The Glass Maker's Daughter, by V. Briceland (Flux, April 2009)
In a city much like medieval Venice stand seven great houses, each with its own enchanted craft, each bound to the magic of Cassaforte and its king. Sixteen year-old Risa is the daughter of one of the seven--the house where glass makers create windows that do not break, vases that keep flowers fresh, and glasses that do not shatter. Every night she has thrilled to the sound of her father blowing the great horn of her family, answering the note blown from the king's own horn in an ancient rite of fealty. And she has always known that she will follow in the family tradition, attending one of the two schools for her caste, and learning the magic of glass working for herself.
The gods who govern the schools, however, don't need her. Angry and ashamed, she no longer knows what her future holds. Her own unenchanted glass works, beautiful though they are, are unwanted.
But Risa has only a few days to brood before her parents, along with the heads of all the other great houses, disappear into the king's palace, and the enchantments that hold her city together begin to unravel.

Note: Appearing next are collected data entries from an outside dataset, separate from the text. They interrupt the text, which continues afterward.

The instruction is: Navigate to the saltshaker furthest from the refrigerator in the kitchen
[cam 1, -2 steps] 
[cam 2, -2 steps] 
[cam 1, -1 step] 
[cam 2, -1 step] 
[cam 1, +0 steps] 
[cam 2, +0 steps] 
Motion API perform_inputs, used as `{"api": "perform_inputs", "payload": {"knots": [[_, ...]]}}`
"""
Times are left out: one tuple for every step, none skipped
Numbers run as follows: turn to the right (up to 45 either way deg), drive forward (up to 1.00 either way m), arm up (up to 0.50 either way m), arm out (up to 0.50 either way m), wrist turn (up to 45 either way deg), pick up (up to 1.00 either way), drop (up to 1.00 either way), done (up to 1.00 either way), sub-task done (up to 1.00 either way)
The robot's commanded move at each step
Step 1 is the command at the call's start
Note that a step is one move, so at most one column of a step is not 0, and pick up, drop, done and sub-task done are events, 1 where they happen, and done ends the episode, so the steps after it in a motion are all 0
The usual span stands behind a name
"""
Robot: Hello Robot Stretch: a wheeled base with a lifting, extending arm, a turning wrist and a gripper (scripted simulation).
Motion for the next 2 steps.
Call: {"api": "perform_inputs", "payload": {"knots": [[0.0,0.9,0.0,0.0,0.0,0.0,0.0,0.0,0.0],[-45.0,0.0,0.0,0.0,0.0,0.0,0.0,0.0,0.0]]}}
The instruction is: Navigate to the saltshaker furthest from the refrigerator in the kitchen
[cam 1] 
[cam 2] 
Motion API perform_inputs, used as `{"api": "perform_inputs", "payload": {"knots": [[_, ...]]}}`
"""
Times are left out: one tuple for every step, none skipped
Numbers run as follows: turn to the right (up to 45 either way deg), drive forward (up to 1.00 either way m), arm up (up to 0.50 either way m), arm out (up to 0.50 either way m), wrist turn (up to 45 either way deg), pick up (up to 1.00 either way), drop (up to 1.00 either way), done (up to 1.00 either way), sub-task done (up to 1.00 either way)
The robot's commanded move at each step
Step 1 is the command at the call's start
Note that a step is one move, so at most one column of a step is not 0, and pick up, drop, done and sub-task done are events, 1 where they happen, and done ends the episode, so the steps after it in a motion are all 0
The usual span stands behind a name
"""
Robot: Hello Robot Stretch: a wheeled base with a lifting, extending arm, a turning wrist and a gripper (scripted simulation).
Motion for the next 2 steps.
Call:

With the help of two young guards, brother and sister, Risa must keep her family's house from shattering (literally), and unravel the plot that threatens all who keep faith with the covenants of the past. Her journey through the canals and twisted streets of her city takes her far from the sheltered daughter of privilege she had been, and leads her to the heart of the old magic, woven into the king's own crown, that only she has the power to understand.
Those who like heroines who have to figure things out--with regard to the entanglements of plot, with regard to their own abilities, and with regard to human relationships (in this case, a very engaging guard), should like Risa very much. The plot itself might not be wildly original, but I loved the magic of the city, especially the integration of enchantment into everyday things- I do so enjoy books that describe craftsmen at work. Briceland is himself a glass artist, and his knowledge comes through clearly. I would have liked even more about the glass making, but you can't have everything....
The book suffers a bit from a slow start. There's rather more telling than showing, and there are a few awkward transitions. But about midway, the pace picks up and moves briskly toward an exciting ending.
(I received an ARC of this book from the publisher--it will be released in April).